A faithful transcript of all the lines below, with no pictures, is the goal here.

• _RAW DATA_:
========================

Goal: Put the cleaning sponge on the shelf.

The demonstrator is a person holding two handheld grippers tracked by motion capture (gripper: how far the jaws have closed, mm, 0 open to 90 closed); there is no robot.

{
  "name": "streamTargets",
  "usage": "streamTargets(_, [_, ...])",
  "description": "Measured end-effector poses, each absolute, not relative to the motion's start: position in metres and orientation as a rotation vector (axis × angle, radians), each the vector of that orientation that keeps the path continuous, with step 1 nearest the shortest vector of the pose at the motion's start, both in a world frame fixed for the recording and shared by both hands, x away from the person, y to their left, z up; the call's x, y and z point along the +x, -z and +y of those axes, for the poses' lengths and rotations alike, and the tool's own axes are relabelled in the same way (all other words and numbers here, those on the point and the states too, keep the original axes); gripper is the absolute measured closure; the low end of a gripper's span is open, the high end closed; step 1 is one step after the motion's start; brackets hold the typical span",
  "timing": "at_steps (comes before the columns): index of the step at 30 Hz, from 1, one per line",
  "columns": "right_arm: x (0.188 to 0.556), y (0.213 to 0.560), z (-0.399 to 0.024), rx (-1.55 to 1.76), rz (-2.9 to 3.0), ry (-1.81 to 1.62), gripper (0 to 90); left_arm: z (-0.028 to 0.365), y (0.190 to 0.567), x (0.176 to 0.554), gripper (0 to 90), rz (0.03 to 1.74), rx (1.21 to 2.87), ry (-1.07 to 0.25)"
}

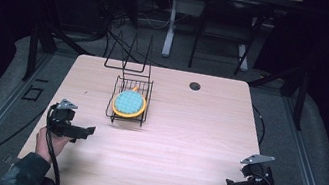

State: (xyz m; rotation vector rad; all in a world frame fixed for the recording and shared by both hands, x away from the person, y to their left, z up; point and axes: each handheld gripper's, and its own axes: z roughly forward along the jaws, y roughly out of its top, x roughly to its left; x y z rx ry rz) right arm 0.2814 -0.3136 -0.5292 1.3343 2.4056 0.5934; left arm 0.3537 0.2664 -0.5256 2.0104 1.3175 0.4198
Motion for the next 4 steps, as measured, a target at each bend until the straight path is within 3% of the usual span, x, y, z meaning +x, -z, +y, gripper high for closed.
streamTargets(4, [0.2804,0.5311,-0.3114,1.330,2.415,-0.564,5.6,0.2655,0.5244,0.3524,0.0,1.304,2.021,-0.424])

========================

• _EXERCISE ANSWER_:
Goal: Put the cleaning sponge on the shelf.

The demonstrator is a person holding two handheld grippers tracked by motion capture (gripper: how far the jaws have closed, mm, 0 open to 90 closed); there is no robot.

{
  "name": "streamTargets",
  "usage": "streamTargets(_, [_, ...])",
  "description": "Measured end-effector poses, each absolute, not relative to the motion's start: position in metres and orientation as a rotation vector (axis × angle, radians), each the vector of that orientation that keeps the path continuous, with step 1 nearest the shortest vector of the pose at the motion's start, both in a world frame fixed for the recording and shared by both hands, x away from the person, y to their left, z up; the call's x, y and z point along the +x, -z and +y of those axes, for the poses' lengths and rotations alike, and the tool's own axes are relabelled in the same way (all other words and numbers here, those on the point and the states too, keep the original axes); gripper is the absolute measured closure; the low end of a gripper's span is open, the high end closed; step 1 is one step after the motion's start; brackets hold the typical span",
  "timing": "at_steps (comes before the columns): index of the step at 30 Hz, from 1, one per line",
  "columns": "right_arm: x (0.188 to 0.556), y (0.213 to 0.560), z (-0.399 to 0.024), rx (-1.55 to 1.76), rz (-2.9 to 3.0), ry (-1.81 to 1.62), gripper (0 to 90); left_arm: z (-0.028 to 0.365), y (0.190 to 0.567), x (0.176 to 0.554), gripper (0 to 90), rz (0.03 to 1.74), rx (1.21 to 2.87), ry (-1.07 to 0.25)"
}


State: (xyz m; rotation vector rad; all in a world frame fixed for the recording and shared by both hands, x away from the person, y to their left, z up; point and axes: each handheld gripper's, and its own axes: z roughly forward along the jaws, y roughly out of its top, x roughly to its left; x y z rx ry rz) right arm 0.2814 -0.3136 -0.5292 1.3343 2.4056 0.5934; left arm 0.3537 0.2664 -0.5256 2.0104 1.3175 0.4198
Motion for the next 4 steps, as measured, a target at each bend until the straight path is within 3% of the usual span, x, y, z meaning +x, -z, +y, gripper high for closed.
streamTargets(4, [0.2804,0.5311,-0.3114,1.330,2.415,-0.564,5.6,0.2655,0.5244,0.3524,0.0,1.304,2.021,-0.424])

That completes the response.